On June 1, Bridges sent a letter home to parents telling them of her decision to leave at the end of the school year. She informed them that her choice for a replacement is Lisa Ripperger, an assistant principal at P.S. 183 on the Upper East Side.
Ripperger will be the school's fourth principal since it opened at Chambers and Greenwich Streets in 1988. But she will be the first to come from outside P.S. 234. (Longtime principal Anna Switzer first served there as an assistant principal.)
"There are a lot of smart people in this school community," Bridges said, "and what parents need to know, which is calming, is that there will be a smart person at the helm."

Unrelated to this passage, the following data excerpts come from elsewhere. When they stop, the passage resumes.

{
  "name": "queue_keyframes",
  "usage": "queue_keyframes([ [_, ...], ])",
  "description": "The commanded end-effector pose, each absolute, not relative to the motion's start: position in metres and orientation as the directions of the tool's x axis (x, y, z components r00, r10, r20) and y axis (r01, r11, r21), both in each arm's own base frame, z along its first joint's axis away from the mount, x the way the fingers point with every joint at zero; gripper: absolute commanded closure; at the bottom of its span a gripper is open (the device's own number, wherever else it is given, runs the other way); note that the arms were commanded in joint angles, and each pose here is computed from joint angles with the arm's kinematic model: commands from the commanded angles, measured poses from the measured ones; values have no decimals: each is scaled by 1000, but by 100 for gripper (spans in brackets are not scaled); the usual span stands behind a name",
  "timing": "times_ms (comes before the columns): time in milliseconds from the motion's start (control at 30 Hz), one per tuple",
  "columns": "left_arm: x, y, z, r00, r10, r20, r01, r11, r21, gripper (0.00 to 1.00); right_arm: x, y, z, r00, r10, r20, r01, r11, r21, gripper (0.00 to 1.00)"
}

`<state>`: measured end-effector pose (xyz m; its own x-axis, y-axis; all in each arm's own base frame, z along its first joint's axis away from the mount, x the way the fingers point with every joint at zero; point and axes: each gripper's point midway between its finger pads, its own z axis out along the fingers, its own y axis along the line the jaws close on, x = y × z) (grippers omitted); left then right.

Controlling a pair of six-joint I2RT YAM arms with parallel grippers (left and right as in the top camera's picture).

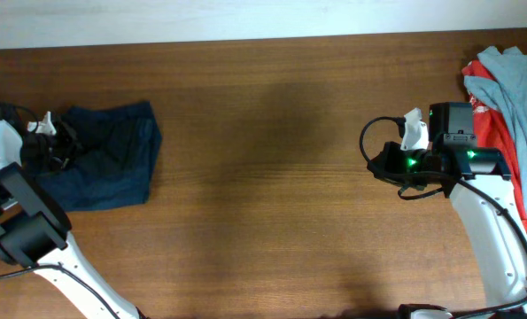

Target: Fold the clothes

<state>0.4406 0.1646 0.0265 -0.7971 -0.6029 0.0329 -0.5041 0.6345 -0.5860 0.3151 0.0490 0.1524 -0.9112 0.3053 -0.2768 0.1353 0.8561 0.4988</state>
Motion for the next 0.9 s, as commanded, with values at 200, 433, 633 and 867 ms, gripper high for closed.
queue_keyframes([
  [200,425,207,84,-783,-609,-125,-421,668,-613,73,316,46,153,-909,303,-285,135,863,487,94],
  [433,411,200,154,-774,-589,-232,-368,717,-592,39,316,47,153,-910,303,-284,135,862,488,94],
  [633,389,209,199,-752,-568,-335,-400,796,-454,26,316,46,152,-910,303,-284,135,863,487,94],
  [867,381,219,201,-756,-547,-360,-443,832,-333,67,316,46,152,-910,303,-284,135,863,487,94],
])
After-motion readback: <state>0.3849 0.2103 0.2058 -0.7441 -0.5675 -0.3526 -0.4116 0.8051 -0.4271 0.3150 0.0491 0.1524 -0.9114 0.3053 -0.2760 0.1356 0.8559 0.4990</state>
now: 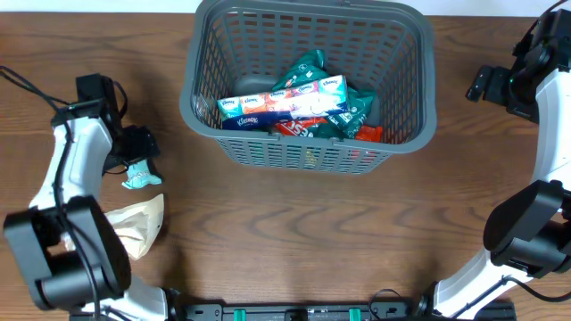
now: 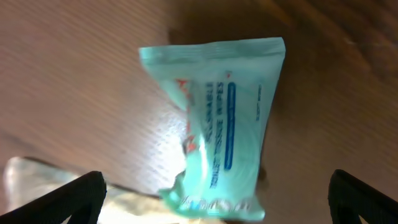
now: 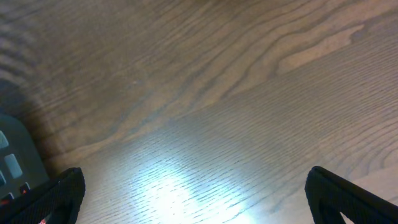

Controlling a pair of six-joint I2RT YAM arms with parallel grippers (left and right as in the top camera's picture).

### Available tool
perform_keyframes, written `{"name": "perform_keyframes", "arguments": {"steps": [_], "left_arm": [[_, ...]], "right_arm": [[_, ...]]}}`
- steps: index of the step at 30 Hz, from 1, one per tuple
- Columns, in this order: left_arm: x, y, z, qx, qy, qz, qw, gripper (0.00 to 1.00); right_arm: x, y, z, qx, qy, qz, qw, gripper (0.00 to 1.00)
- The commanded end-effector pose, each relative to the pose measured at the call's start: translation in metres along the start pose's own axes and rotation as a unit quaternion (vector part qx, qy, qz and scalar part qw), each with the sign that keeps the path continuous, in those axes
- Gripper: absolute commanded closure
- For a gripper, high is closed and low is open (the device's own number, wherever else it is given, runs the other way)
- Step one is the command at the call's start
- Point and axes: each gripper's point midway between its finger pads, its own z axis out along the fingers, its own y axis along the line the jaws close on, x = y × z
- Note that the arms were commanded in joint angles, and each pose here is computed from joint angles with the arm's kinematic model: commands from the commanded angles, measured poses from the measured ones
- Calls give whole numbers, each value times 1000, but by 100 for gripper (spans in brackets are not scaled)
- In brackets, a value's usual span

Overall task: Pack container
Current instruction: 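Move the left gripper to the teal flushable wipes pack and grasp it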

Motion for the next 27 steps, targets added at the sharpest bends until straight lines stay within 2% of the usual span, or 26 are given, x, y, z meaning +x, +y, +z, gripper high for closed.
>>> {"name": "perform_keyframes", "arguments": {"steps": [1, 9, 18, 22, 27], "left_arm": [[-1, -6, 15, 13, 13, -17, 1000, 1], [-4, -9, 37, 11, 21, -14, 1000, 1], [-6, -10, 41, 10, 21, -14, 1000, 0], [-6, -10, 42, 11, 19, -10, 1000, 7], [-4, -10, 48, 12, 16, -7, 1000, 7]], "right_arm": [[0, 3, -1, -3, -1, -12, 1000, 1], [1, 3, -1, -3, 0, -12, 1000, 1], [-1, 2, -1, -3, -3, -13, 1000, 1], [-1, 2, -1, -2, -3, -14, 1000, 1], [-1, 2, -1, -2, -3, -13, 1000, 1]]}}
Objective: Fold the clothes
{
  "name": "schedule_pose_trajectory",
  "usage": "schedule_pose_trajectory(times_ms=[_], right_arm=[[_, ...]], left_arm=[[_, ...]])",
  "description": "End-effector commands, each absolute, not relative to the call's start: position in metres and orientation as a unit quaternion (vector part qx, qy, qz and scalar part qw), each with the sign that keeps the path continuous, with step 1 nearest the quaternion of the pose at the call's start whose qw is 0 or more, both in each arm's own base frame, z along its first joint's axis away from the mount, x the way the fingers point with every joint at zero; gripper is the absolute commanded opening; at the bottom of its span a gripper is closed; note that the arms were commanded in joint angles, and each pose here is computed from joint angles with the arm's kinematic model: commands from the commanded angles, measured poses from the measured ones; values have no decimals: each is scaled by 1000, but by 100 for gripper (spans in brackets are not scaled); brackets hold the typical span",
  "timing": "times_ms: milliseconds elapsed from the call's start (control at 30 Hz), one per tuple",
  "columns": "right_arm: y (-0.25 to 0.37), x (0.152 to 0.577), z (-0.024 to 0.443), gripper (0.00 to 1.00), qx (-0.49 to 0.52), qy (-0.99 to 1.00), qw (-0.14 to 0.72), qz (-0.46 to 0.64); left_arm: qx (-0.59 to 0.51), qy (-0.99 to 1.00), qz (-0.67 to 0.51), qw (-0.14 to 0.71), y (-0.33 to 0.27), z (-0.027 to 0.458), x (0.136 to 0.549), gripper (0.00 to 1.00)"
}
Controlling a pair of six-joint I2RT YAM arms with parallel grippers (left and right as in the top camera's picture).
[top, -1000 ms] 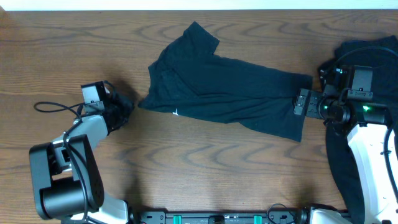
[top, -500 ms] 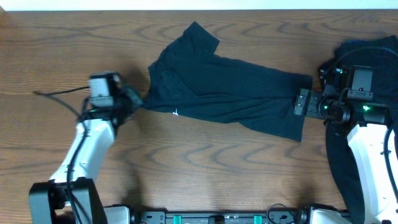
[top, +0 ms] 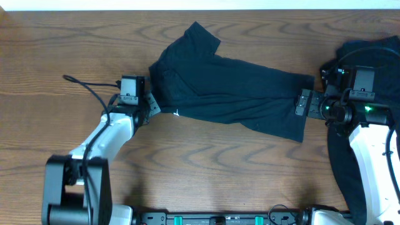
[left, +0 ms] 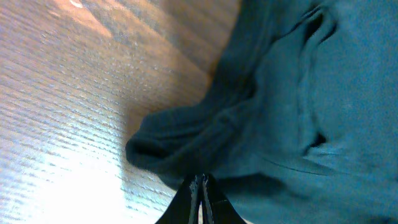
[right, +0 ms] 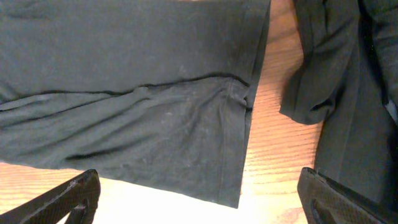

"She's always appreciated this school," Bridges added. "She's checked out the classrooms over the years and been curious about how social studies is taught."
Before taking her current position at P.S. 183, Ripperger was an assistant principal in the Bronx; a consultant to San Diego's Chancellor for Instruction, Anthony Alvarado, the former superintendent of District 2 in New York City; and a teacher at P.S. 321 in Park Slope. She has an M.A. in elementary education from Columbia University's Teachers College.
Offering apologies, Ripperger referred a request for an interview to a supervisor, Karen Ames, who said that, on orders from Region 9 Superintendent Peter Heany, it was too early in the appointment process for her to speak to the press.
Ripperger will hold the title of "interim acting principal" and Bridges said she had not closed the door on returning to the school after a year's hiatus. But the chances of her wanting to be a principal again appear slim.
In the interview, she spoke about the "daunting task" of heading a school and her feelings of missing the teacher-child relationship in the classroom.
"As a principal, you see the kids and there's a lot of little acquaintances and they're very dreamy. But I don't have the same bond with them. It makes me wonder if this is the right kind of thing for me to be doing."
Bridges complained about the mounds of paper work demanded by the city's education bureaucracy, a behemoth she termed as "dysfunctional" in many ways.
"I look at it and I say policy is being made by lawyers, not by educators," she said.
For now, Bridges' focus is on her "fork in the road," as she called it, when she will have the luxury of time to figure out her professional future as she contemplates life with a child of her own.
She said that there is much she will miss about P.S. 234, but she expressed no misgivings about her decision to leave her job.
"I'd be out of here at 3:15 and I'd probably have to miss a lot of work," she said, imagining a life combining new motherhood with her job as principal. "I don't think I'd be as calm and as nurturing as I could be to my little munchkin."